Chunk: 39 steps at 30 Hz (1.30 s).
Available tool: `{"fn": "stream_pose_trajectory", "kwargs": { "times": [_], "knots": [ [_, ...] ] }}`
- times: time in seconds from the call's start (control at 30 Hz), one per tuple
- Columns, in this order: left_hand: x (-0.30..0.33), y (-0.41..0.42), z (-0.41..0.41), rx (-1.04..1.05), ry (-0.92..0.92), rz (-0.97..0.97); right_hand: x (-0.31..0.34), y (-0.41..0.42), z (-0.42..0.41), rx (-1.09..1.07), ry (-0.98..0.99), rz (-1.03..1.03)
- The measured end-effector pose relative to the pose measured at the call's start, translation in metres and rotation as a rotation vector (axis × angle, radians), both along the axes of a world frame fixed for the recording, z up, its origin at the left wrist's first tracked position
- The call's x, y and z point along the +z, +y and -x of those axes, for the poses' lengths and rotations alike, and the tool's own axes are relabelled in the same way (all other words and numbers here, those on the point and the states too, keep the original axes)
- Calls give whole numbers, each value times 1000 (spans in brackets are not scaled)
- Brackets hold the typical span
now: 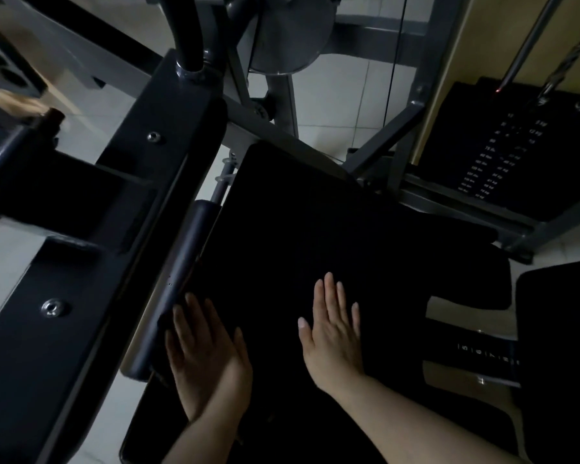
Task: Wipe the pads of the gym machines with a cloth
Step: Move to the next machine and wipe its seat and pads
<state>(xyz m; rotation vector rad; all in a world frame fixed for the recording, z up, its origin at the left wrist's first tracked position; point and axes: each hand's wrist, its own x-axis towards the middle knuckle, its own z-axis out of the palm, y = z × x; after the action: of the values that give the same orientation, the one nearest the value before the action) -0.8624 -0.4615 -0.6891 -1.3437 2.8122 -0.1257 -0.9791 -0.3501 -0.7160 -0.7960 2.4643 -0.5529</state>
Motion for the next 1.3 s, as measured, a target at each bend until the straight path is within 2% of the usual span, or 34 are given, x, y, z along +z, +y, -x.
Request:
{"fn": "stream_pose_trajectory", "kwargs": {
  "times": [0.1, 0.2, 0.4, 0.47, 0.63, 0.73, 1.0, 1.17, 1.3],
  "knots": [
    [-5, 21, -2, -118, -76, -43, -6, 2, 2, -67, -148, 163],
    [-7, 17, 30, -257, -128, -60, -11, 5, 8, -135, -283, 334],
    [-3, 7, 116, -488, -243, -53, -9, 5, 8, -147, -310, 358],
    [0, 3, 129, -485, -293, -58, -10, 5, 8, -158, -292, 358],
    [8, -10, 116, -313, -226, -87, -12, 2, 5, -139, -208, 282],
    [13, -18, 94, -185, -183, -35, -13, 2, 5, -128, -199, 266],
    [10, -19, -14, 104, -150, -21, -9, 2, 4, -106, -144, 210],
    [7, 8, -80, 252, -132, -50, -5, 1, 4, -39, -110, 85],
    [15, 15, -92, 347, -123, -94, -4, 4, 4, -22, -126, 105]
  ]
}}
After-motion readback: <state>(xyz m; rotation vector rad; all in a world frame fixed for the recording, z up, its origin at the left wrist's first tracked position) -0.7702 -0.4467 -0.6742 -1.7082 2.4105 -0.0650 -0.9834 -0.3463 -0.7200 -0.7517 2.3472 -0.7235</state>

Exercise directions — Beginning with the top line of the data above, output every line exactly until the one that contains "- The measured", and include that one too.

Written response —
Chunk: 39 steps at 30 Hz (1.30 s).
Available tool: `{"fn": "stream_pose_trajectory", "kwargs": { "times": [_], "knots": [ [_, ...] ] }}`
- times: time in seconds from the call's start (control at 30 Hz), one per tuple
- Columns, in this order: left_hand: x (-0.30..0.33), y (-0.41..0.42), z (-0.41..0.41), rx (-1.04..1.05), ry (-0.92..0.92), rz (-0.97..0.97); right_hand: x (-0.31..0.34), y (-0.41..0.42), z (-0.42..0.41), rx (-1.09..1.07), ry (-0.98..0.99), rz (-1.03..1.03)
- The measured end-effector pose relative to the pose measured at the call's start, translation in metres and rotation as a rotation vector (axis × angle, radians), both along the axes of a world frame fixed for the recording, z up, its origin at the left wrist's first tracked position

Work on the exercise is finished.